Find every line below where the string "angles" shows up, and copy those lines.

_ _ _ _

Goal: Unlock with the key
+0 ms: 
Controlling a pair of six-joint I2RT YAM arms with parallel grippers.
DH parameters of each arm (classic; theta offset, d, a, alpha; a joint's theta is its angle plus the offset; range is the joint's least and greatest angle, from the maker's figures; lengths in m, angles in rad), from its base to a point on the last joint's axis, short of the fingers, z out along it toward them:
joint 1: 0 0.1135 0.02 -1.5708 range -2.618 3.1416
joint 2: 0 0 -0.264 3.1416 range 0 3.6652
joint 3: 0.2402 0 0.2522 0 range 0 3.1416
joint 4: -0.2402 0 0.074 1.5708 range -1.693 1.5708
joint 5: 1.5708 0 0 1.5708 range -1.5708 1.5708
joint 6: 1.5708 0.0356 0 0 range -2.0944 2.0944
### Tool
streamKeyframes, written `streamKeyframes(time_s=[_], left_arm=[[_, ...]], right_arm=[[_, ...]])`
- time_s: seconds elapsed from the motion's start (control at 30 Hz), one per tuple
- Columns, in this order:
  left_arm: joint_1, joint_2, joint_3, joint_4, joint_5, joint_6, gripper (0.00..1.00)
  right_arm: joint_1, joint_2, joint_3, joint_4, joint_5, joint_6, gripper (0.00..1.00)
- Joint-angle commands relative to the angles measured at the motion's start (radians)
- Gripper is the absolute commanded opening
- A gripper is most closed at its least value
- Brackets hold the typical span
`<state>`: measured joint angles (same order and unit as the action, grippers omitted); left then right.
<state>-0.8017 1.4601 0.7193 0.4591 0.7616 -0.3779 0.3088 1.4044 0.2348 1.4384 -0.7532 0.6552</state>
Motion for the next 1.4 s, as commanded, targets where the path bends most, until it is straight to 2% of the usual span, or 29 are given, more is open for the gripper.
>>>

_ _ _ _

**Response below:**
DH parameters of each arm (classic; theta offset, d, a, alpha; a joint's theta is its angle plus the offset; range is the joint's least and greatest angle, from the maker's figures; lengths in m, angles in rad), from its base to a point on the last joint's axis, short of the fingers, z out along it toward them:
- Joint-angle commands relative to the angles measured at the motion's start (radians)
`<state>`: measured joint angles (same order and unit as the action, grippers omitted); left then right.

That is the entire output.